►

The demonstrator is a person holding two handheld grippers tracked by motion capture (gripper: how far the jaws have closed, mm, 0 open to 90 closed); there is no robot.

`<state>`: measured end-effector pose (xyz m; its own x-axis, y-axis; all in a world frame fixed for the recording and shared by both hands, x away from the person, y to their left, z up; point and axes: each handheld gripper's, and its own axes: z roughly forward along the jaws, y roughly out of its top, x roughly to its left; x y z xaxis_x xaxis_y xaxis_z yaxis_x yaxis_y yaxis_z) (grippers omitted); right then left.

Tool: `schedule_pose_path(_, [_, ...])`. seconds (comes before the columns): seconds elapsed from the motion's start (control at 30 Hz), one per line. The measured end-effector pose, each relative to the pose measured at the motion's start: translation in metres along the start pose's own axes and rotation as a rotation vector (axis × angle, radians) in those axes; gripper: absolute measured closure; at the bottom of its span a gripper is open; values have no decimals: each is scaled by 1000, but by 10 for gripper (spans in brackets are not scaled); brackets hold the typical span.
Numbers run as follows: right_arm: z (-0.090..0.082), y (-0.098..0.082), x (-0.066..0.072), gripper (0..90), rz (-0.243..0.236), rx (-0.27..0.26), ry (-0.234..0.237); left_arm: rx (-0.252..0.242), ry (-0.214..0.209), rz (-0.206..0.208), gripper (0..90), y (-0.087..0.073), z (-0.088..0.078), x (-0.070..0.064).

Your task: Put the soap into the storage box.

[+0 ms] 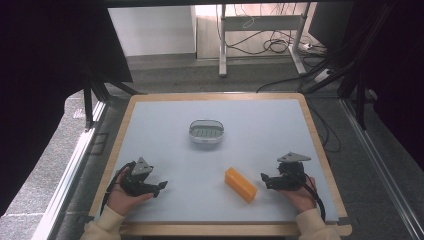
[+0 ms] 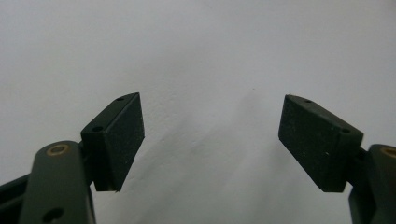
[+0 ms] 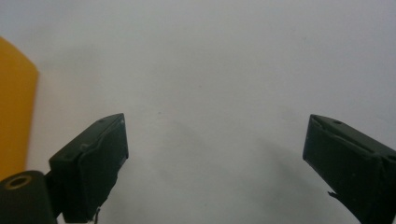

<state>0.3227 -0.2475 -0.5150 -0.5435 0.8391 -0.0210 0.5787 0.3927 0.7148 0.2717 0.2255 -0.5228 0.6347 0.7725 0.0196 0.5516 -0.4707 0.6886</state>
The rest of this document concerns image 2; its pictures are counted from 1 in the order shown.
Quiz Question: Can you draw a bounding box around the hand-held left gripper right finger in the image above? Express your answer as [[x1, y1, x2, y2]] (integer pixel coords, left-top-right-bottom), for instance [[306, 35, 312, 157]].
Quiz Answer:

◄

### What is expected
Copy out, word for word, only the lines from the one with "The rest of" through the last line of the material above.

### Answer space
The rest of this document concerns image 2; its pictures are counted from 1 in the order shown.
Quiz Question: Can you draw a bounding box around the hand-held left gripper right finger in the image above? Express your answer as [[x1, y1, x2, y2]] (integer pixel coords, left-top-right-bottom), for instance [[306, 35, 312, 157]].
Quiz Answer:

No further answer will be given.